Viticulture
Le Domaine de la Montcellière récompensé à Paris
À Trémont (Lys-Haut-Layon), les frères Gueneau marquent leur retour sur la scène nationale avec une médaille d'argent au Concours Général Agricole de Paris pour leur Anjou rouge 2025. Entre expertise technique sur les rouges et stratégie commerciale agile face à la crise, les trois associés consolident un modèle basé sur la valorisation qualitative et la vente au détail.
Au Domaine de la Montcellière, le succès est une affaire de famille et de constance. Si la 3e génération aux commandes, les 3 frères Mickaël (53 ans), Anthony (51 ans) et Vincent Gueneau (45 ans) sont des habitués des honneurs au concours des Ligers à Angers - avec encore deux médailles d'or en 2023 et 2024 pour leur Anjou rouge et leur Cabernet d'Anjou - la médaille d'argent décrochée la semaine dernière à Paris pour leur Anjou rouge AOC 2025 revêt une saveur particulière. "C'est d'abord une satisfaction personnelle qui permet de se situer", confie Anthony Gueneau. Ce retour au Concours Général Agricole après plusieurs années d'absence vient valider une stratégie de vinification résolument tournée vers la recherche de qualité, alors que le domaine exploite aujourd'hui 115 ha de vignes et 30 de cultures.
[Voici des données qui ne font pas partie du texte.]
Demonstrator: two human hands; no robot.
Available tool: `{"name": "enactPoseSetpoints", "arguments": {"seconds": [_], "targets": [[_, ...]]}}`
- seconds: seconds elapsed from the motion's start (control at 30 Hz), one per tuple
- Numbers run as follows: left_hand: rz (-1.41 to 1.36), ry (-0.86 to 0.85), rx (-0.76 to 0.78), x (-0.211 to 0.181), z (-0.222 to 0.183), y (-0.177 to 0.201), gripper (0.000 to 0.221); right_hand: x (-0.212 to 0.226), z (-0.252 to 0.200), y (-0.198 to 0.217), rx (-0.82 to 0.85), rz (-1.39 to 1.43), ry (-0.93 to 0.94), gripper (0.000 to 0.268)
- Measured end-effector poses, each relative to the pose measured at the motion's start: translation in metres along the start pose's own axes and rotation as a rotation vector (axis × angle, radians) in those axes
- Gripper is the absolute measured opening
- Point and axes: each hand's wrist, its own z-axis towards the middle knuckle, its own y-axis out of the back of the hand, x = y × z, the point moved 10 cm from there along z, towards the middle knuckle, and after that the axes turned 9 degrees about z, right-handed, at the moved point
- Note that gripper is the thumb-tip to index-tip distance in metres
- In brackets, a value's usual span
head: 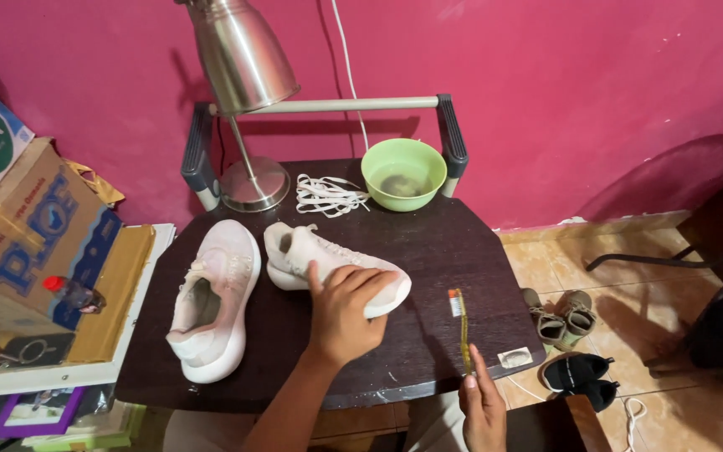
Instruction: Cleaning white sneakers using a toothbrush and a cleaning solution.
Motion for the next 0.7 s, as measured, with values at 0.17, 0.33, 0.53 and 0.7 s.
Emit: {"name": "enactPoseSetpoints", "arguments": {"seconds": [0.17,0.33,0.53,0.7], "targets": [[-0.162,0.039,-0.067,0.015,-0.022,0.038,0.051,0.022,-0.032,-0.043,0.152,-0.358,0.507,0.046],[-0.25,0.009,-0.108,0.017,-0.034,0.057,0.048,0.048,-0.045,-0.095,0.393,-0.403,0.826,0.055],[-0.303,0.032,-0.154,0.027,-0.036,0.069,0.042,0.064,-0.057,-0.102,0.105,-0.359,0.845,0.034],[-0.298,0.022,-0.216,0.025,-0.036,0.074,0.039,0.066,-0.042,-0.097,0.103,-0.423,0.812,0.044]]}}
Un millésime 2025 haut en couleur
Si le domaine produit 20 références différentes dans les 3 couleurs, et principalement des blancs, dont l'appellation Côteaux du Layon, mais aussi des bulles (en Saumur et Crémant de Loire méthode traditionnelle), l'angle de la qualité des rouges n'est pas le fruit du hasard. Depuis son installation à l'âge de 20 ans, Anthony Gueneau a poussé pour le développement de cette couleur "plus technique à vinifier". Les vignerons se sont d'ailleurs entourés de deux œnologues pour affiner leurs méthodes visant à apporter "de la matière et de la couleur", sans sacrifier la souplesse. Le résultat ? Des vins plus ronds, conservant la typicité fruitée du Cabernet Franc. "2025 est une année à moelleux et à rouges. Il y a la matière, les degrés sont là... c'est un très beau millésime, comme on n'en avait pas vu depuis longtemps", se réjouit l'associé. Cette quête de qualité est le socle d'un modèle économique robuste, car dans un marché saturé, "la qualité est hyper importante : il faut que ce soit bon et avec un prix raisonnable".
Ne pas perdre de clients
Face à la crise viticole qui secoue le bassin ligérien, la stratégie du Domaine de la Montcellière repose sur un équilibre de distribution bien précis : 80 % de la production est écoulée au détail, tandis que les 20 % restants sont fléchés vers trois négoces saumurois : "Même si les cours ont baissé, on veut garder le contact avec le négoce. C'est un partenaire historique, mais tout reste vinifié à la propriété", précise Anthony Gueneau. La priorité absolue reste la fidélisation des clients. Dans un contexte où les consommateurs font de plus en plus attention au prix unitaire de la bouteille, les associés redoublent d'efforts commerciaux. "On accueille du monde tous les jours, du lundi au samedi. On reçoit des groupes, des cars. On organise des journées trottinettes électriques dans les vignes..." Pour le reste, la vente se fait beaucoup par phoning et courrier. "Il faut faire attention à ne pas perdre de clients et si possible essayer d'en trouver des nouveaux". L'inquiétude reste toutefois de mise pour les années à venir : "Ce qui me fait peur, c'est de tenir 2026 jusqu'aux prochaines échéances électorales de 2027" confie le viticulteur.
Export et transmission
Avec 7 salariés permanents en plus des 3 associés et "une quinzaine" de saisonniers, il s'agit en effet de ne pas se rater. Le domaine maintient un rythme de plantation de 2 à 3 ha par an en moyenne "ces dernières années principalement sur les cépages Grolleau et Cabernet", des cépages "agiles" qui leur permettent tout aussi bien de produire des rouges que des rosés. À moyen terme, les associés visent un nouveau marché, celui de l'export, notamment vers l'Allemagne et la Suisse. Et surtout, la 4e génération pousse à la roue, avec l'installation dès cet été de Maxime, le fils de Mickaël, qui pourrait être suivi par son cousin Valentin (fils d'Anthony) d'ici 3 ans, puis dans un horizon plus lointain par le fils de Vincent. 3 fils, et peut-être demain 3 cousins, c'est le signe qu'au Domaine de la Montcellière, on croit ferme en l'avenir de la production de nos terroirs viticoles de l'Anjou, de Saumur et du Layon.